@setFloatMode not taking effect when using zig build

I am not sure whether this is a bug so didn’t want to immediately open an issue. Also, when I tried making a minimum example, it DID produce different binaries…

The setup is as follows:

I ported a C program that is doing a bunch of matrix multiples. When I enable the -ffast-math flag on gcc the C version runs about 3x as fast. I tried this on zig to not great results.

  1. the binaries did not get faster at all
  2. it seemingly does not take affect when using zig build (I have not modified the build script)

Whether I have this at the top or sprinkled in every function, the resulting binaries are all identical.

comptime {
rm zig-cache/ zig-out/ -rf
zig build -Doptimize=ReleaseFast
# cp it out
❯ xxhsum no-opt opt
51b77931143e6f82  no-opt
51b77931143e6f82  opt

Oddly enough, when directly using zig build-exe I do get different binaries, however still no speed up.

I tested with godbolt Compiler Explorer and can confirm that it does produce much different code in theory.

Here is the link to the project if you want to try building it yourself: GitHub - cgbur/llama2.zig: Inference Llama 2 in one file of pure Zig

I think this change in code is unrelated to setting the float mode.

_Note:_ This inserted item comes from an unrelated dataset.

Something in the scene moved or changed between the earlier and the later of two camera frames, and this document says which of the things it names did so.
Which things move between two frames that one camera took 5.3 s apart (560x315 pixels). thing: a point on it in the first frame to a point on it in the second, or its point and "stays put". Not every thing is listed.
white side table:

There is something weird going on.
If I remove the extra lines in the second piece of code, suddenly they both output the same assembly.

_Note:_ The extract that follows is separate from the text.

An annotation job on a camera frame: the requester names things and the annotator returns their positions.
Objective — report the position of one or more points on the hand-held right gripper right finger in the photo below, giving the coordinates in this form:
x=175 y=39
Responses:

Here look at this godbolt. It’s the same code, except the second one has the extra newlines and the output is completly different.

Another mystery! Still trying to understand why it doesn’t affect the binaries in the actual project, the 3x speedup in the C version is no small margin.

Has anyone had success in using the setFloatMode in any of their projects?

edit: Ive overcome all of the performance deficit and more by using @Vector in the matmul. We are now cooking in terms of performance.

Implementation Tokens/s
llama2.c make run 116
llama2.c make runfast 375
llama2.zig zig build run -Doptimize=ReleaseFast 466